Up to and including the final line, please copy every line exactly, starting from the one that contains "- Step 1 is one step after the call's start" in the material below.
-- Dataset excerpt follows --
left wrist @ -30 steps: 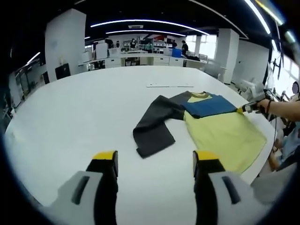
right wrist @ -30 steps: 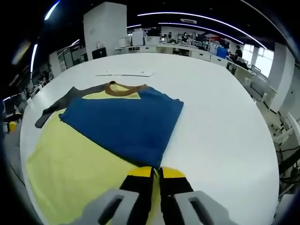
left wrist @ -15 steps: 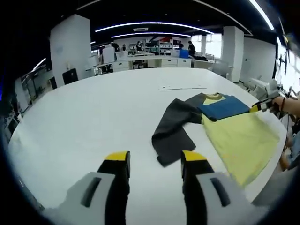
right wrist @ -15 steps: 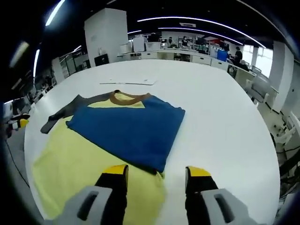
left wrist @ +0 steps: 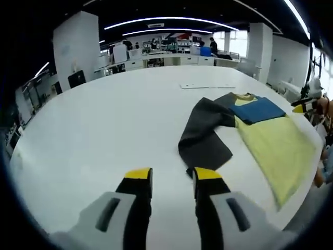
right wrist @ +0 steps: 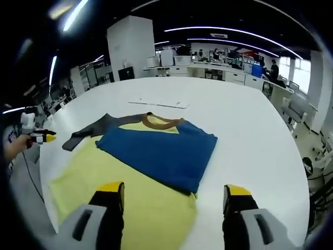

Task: Fold the garment on the visible template until the final outline fits inside the template.

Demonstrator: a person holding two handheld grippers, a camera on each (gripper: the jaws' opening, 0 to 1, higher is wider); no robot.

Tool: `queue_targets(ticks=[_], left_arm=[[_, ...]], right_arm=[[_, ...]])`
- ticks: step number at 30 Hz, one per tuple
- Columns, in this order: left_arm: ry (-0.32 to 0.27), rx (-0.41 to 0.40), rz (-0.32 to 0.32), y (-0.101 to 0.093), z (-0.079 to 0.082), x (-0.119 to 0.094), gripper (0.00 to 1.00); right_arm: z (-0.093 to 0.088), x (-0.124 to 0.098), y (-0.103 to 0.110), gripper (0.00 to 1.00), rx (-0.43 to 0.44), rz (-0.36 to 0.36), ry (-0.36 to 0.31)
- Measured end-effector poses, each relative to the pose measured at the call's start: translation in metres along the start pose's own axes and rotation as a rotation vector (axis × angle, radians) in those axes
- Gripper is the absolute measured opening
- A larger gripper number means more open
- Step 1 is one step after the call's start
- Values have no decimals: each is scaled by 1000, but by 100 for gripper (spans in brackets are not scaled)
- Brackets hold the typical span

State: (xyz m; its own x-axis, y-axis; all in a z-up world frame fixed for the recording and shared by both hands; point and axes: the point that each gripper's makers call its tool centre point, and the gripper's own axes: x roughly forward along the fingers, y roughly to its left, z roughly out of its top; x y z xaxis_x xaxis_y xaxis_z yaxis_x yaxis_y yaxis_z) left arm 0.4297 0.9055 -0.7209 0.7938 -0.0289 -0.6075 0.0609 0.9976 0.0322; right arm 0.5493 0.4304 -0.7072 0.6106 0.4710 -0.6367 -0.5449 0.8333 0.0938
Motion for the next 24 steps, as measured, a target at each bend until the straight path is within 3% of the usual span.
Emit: queue_targets(ticks=[9,24], left_arm=[[44,26,-42,-2,-10,21,24],[98,80,-102,-12,-21,36,21]], right_arm=[[5,-18,17,86,13,38,-31],[0,-32,22,86,-4,8,-34]])
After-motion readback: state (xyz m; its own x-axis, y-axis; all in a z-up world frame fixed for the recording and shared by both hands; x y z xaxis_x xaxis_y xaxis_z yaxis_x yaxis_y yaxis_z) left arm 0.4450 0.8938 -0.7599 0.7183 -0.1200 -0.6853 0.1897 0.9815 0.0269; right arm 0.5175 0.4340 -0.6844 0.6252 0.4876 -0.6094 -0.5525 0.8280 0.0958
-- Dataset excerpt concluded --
> Solution to the exercise:
- Step 1 is one step after the call's start
- Values have no decimals: each is scaled by 1000, but by 100 for gripper (spans in brackets are not scaled)
- Brackets hold the typical span

State: (xyz m; its own x-axis, y-axis; all in a z-up world frame fixed for the recording and shared by both hands; point and axes: the point that each gripper's makers call its tool centre point, and the gripper's own axes: x roughly forward along the fingers, y roughly to its left, z roughly out of its top; x y z xaxis_x xaxis_y xaxis_z yaxis_x yaxis_y yaxis_z) left arm 0.4297 0.9055 -0.7209 0.7938 -0.0289 -0.6075 0.0609 0.9976 0.0322; right arm 0.5493 0.4304 -0.7072 0.6106 0.4710 -0.6367 -0.5449 0.8333 0.0938
Motion for the next 24 steps, as measured, a target at each bend until the straight path is within 3% of the usual span.
Emit: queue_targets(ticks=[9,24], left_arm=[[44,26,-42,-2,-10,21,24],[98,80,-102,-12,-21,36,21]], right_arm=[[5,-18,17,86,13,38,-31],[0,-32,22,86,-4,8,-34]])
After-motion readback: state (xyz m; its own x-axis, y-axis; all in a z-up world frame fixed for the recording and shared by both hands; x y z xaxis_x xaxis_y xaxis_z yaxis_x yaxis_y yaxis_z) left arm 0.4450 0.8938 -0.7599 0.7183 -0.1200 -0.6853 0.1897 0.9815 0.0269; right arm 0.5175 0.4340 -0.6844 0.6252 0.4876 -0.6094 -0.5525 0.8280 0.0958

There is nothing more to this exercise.